Laut Ophtalmologen besteht aber auch ein Zusammenhang zwischen Ausbildungsstatus (Dauer der Schulzeit) und der zunehmenden Kurzsichtigkeit.

Der Deutschlandfunk zitiert einen Augenheilkundler: "Was man ganz sicher sagen kann, ist: Die Ausbildung, also der Ausbildungsstatus, hat einen großen Einfluss auf die Kurzsichtigkeit und man kann ganz gut korrelieren: Die Jahre der Ausbildung mit dem mittleren Kurzsichtigkeitswert. Und da kommt heraus, dass man etwa pro Jahr Studium oder Schule etwa eine Viertel Dioptrien kurzsichtiger wird, über die ganze Bevölkerung gemittelt. Das ist die beste und sauberste Korrelation eigentlich in der Biografieforschung."

Besonders extrem ist die Situation in ostasiatischen Ländern. "In der südkoreanischen Hauptstadt Seoul sind inzwischen bis zu 95 Prozent der unter 20-Jährigen kurzsichtig. In anderen asiatischen Staaten mit hohem Ausbildungsstatus sind die Zahlen ähnlich dramatisch angestiegen." Grund: die Art der Beschulung von Kindern.

Ian Morgan von der Australian National University in Canberra hat eine Erklärung: "In China bleiben die Kinder in der Pause meist in ihren Klassenräumen. Und das wird noch dadurch verstärkt, dass es unter Lehrern und den Schulbehörden die Haltung gibt, dass es gefährlich ist, die Kinder draußen spielen zu lassen. Das gilt auch für den Sportunterricht, der meistens drinnen stattfindet. Außerdem wird der Sportunterricht kurz vor den Prüfungen oft gestrichen, damit die Kinder mehr lernen können. Und all das wirkt sich enorm auf die Gesundheit der SchülerInnen aus."

Morgan verordnete Kindern eine Extrazeit im Freien, die schon nach kurzer Zeit einen positiven Effekt hervorrief. Von 900 untersuchten Schülern wurden nur 30 Prozent mit neun oder zehn Jahren kurzsichtig. In der Kontrollgruppe, die im Klassenzimmer blieb, waren es 40 Prozent. Die Experimente wurden über einen Zeitraum von drei Jahren durchgeführt. Doch ein Effekt ließ sich schon nach relativ kurzer Zeit beobachten.

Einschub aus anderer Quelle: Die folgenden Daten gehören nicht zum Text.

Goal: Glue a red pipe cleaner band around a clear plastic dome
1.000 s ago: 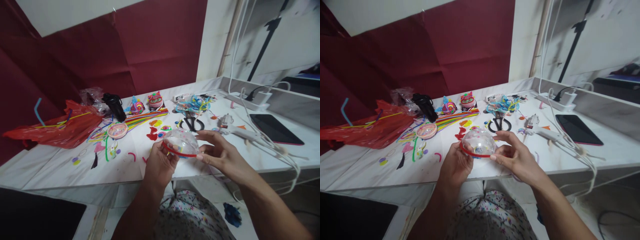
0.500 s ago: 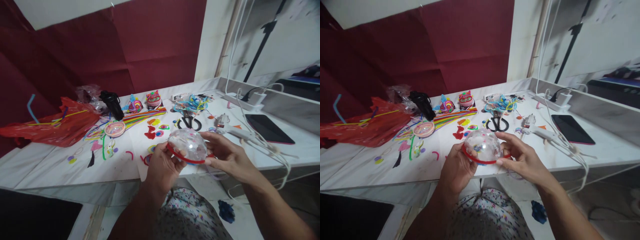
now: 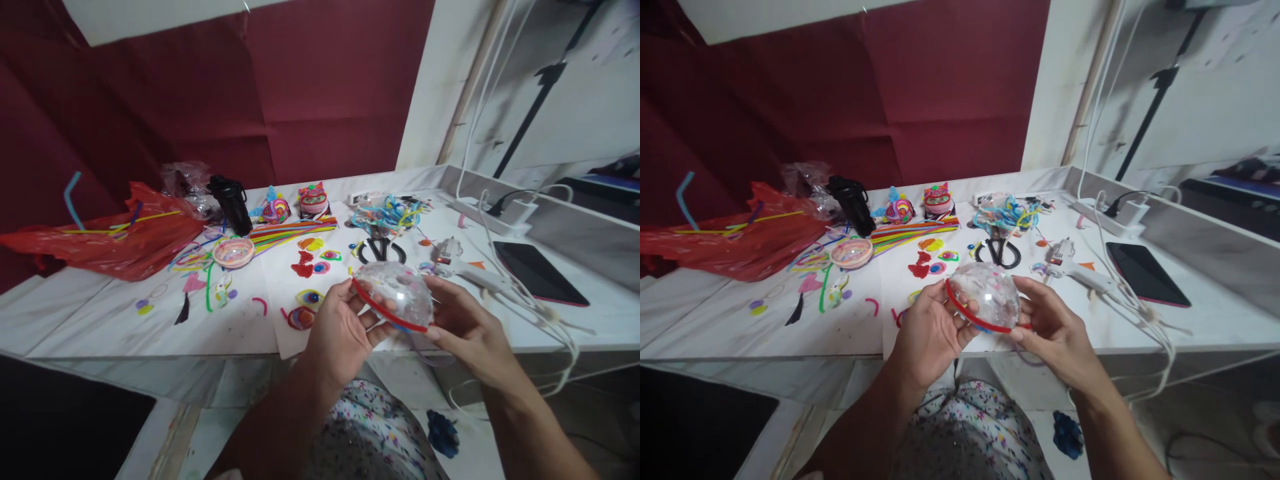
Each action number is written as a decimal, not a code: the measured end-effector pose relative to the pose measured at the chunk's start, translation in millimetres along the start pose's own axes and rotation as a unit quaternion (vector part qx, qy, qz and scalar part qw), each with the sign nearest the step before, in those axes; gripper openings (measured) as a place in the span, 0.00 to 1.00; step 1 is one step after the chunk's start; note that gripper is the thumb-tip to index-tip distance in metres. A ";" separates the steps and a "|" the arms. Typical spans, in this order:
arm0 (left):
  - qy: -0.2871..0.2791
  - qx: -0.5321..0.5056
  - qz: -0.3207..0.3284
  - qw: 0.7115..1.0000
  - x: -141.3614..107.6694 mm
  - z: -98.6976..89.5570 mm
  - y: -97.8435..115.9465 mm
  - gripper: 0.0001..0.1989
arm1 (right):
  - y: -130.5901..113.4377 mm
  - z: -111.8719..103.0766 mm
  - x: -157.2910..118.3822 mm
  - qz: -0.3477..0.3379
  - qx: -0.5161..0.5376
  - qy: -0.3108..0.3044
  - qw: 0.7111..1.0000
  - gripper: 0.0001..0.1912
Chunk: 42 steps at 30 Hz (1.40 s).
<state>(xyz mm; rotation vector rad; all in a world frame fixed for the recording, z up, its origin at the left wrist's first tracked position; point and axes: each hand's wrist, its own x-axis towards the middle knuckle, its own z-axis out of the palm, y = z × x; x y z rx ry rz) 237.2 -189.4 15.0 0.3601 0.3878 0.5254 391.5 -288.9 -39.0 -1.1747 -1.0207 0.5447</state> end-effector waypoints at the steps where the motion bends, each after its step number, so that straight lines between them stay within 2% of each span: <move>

Wer gewohnheitsmäßig nur in die Nähe blickt, wird kurzsichtig, das Auge wird durch das Sehen "erzogen": "Was ganz sicher für die Kurzsichtigkeit ungeeignet oder schlecht ist, ist, wenn man immer drinnen sitzt mit kurzem Sehabstand. Zum Beispiel den ganzen Tag Computerspiele auf kurze Entfernung – das ist sicher nicht das Optimum."